Greyhound Express to Seattle

And the meltdown happened. Of course I found a way to sit in front of the little kid. The little kid, as always has had a meltdown. This time it didn't even take an hour. That's how traveling goes. Doesn't make me feel less stressed out.

The last bus was too cold and fat men wouldn't stop talking about the mileage on semi-trucks (“so that was 180 gallons right there”). This bus has a child who is obsessed with the word house versus home and babbles right in my ear. The teenage mother barely has him under control and he keeps kicking my seat and the bus is too hot.

The Portland bus station is great though. It's really quite nice. Much better than Seattle; the worst bus station I have ever been to.

I-5 is full of people who can't drive in poor conditions again. At least three accidents on the way up. I really think that the roads here are far more dangerous just because of the style of driving I have witnessed on these roads.

So I'm on the express bus but it doesn't move fast enough. And my naps never last long enough.

This weekend is over. Finally and sadly. The stress of going to see a family in constant need is an unparalleled experience. I have such deep and honest joy in seeing and being around them but I also have such sadness due to the circumstances. We worked all weekend; not without its rewards, but certainly without the few rewards we really want.

It is the baby in the backseat keeping me from settling comfortably.
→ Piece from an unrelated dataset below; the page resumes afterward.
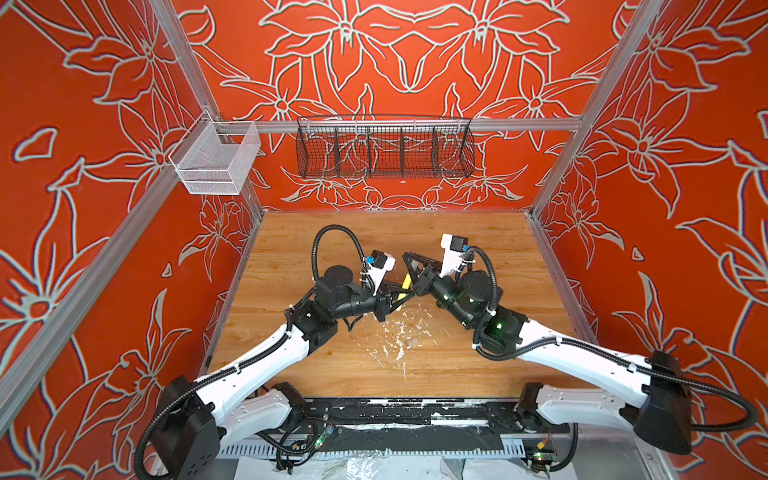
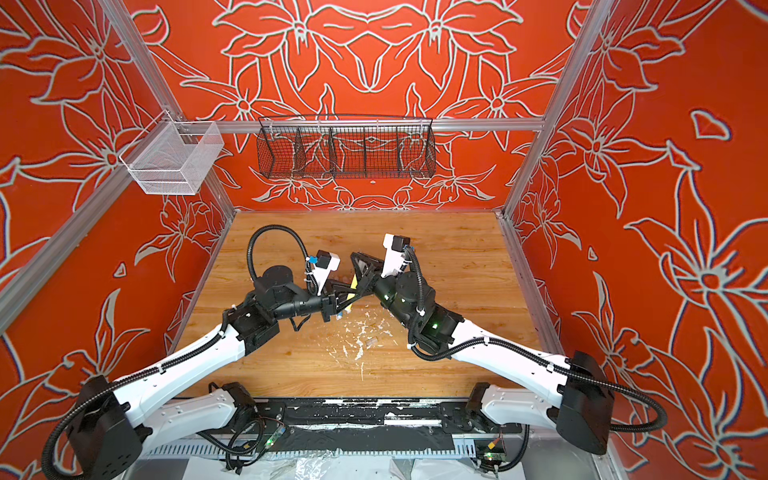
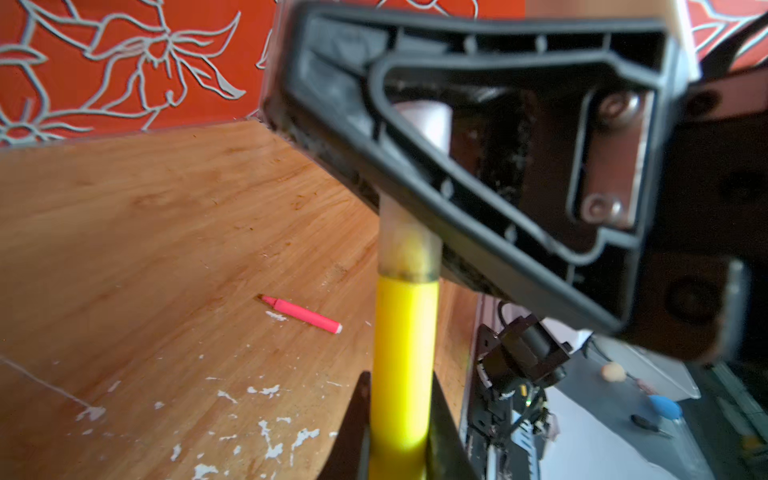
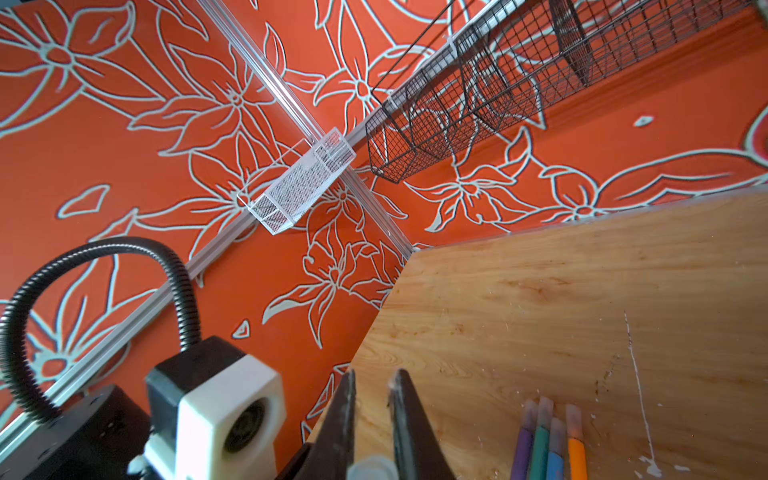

It's the trip I need and the trip I dread. It is the sense of restriction and discomfort the baby feels and the helplessness the mother feels even while controlling him to her limit.

The nearly black scenery passes before my fogged window. Blips of light and slight shade changes give me an impressionist glimpse at the night landscape. All I can really see are the reflections of the lights on in the bus. I'll be back at the apartment soon and I'll go back to the daily grind.